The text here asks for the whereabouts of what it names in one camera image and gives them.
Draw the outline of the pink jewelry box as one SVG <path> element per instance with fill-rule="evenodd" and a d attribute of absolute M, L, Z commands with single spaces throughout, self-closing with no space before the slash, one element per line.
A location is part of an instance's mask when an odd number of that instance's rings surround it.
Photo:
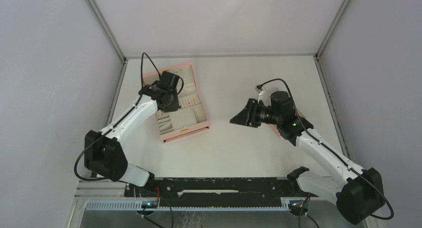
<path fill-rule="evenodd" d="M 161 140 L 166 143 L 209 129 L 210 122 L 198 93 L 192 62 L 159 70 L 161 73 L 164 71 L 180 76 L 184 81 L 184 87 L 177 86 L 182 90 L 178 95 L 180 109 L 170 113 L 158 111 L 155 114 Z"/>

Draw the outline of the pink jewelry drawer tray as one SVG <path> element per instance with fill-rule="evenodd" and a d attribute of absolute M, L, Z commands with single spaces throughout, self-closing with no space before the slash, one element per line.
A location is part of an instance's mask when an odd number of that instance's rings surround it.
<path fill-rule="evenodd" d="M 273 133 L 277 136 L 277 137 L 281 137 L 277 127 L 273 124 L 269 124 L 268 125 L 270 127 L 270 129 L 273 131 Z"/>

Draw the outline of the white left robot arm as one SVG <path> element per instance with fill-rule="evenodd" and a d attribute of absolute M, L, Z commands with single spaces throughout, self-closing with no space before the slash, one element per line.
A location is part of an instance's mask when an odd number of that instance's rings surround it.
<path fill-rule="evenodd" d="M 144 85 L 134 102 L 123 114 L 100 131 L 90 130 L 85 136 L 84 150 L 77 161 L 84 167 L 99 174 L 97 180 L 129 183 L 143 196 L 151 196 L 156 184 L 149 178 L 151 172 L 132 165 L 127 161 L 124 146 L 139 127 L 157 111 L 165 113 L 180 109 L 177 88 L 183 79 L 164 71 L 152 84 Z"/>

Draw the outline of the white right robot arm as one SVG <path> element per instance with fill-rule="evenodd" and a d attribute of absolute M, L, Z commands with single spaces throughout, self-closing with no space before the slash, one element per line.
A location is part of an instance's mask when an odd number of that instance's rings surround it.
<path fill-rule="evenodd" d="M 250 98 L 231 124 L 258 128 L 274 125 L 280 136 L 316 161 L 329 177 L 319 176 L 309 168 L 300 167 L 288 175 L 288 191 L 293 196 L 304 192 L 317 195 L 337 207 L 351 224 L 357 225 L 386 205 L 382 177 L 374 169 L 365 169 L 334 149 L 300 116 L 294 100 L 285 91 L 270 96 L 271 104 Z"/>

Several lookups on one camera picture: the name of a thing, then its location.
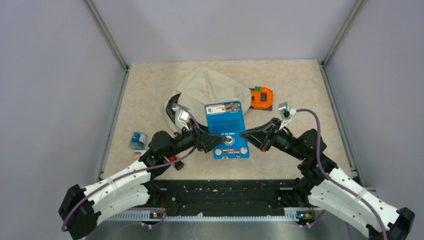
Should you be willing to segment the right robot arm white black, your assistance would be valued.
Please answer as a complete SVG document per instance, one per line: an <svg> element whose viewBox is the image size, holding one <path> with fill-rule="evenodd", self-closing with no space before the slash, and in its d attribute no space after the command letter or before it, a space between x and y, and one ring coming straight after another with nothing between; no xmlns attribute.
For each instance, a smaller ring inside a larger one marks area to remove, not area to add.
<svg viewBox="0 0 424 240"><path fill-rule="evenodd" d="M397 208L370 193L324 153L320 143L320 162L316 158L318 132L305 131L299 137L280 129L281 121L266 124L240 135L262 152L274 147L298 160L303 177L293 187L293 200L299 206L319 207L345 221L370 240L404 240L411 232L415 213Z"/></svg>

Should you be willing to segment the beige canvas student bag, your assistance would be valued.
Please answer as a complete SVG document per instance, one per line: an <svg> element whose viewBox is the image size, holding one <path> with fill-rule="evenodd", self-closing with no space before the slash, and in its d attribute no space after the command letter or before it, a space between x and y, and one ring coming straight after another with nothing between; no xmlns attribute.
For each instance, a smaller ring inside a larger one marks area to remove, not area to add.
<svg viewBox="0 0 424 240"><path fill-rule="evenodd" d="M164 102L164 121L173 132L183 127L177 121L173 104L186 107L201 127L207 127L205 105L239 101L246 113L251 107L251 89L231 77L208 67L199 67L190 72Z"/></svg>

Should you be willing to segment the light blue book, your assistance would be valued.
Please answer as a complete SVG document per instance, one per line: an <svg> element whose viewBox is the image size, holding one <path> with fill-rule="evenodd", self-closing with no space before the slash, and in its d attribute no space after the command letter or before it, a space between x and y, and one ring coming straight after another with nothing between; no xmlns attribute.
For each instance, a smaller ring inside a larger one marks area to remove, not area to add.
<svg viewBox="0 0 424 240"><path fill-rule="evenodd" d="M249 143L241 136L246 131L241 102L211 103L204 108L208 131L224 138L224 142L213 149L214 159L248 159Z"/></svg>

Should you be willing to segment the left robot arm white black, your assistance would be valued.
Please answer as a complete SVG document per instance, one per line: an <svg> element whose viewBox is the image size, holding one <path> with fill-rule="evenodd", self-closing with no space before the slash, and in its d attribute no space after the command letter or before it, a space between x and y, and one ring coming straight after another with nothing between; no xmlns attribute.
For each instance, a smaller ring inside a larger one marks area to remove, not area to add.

Task description:
Count the lines in the material above where the word "camera" occurs, and reply with nothing but the number.

Final answer:
2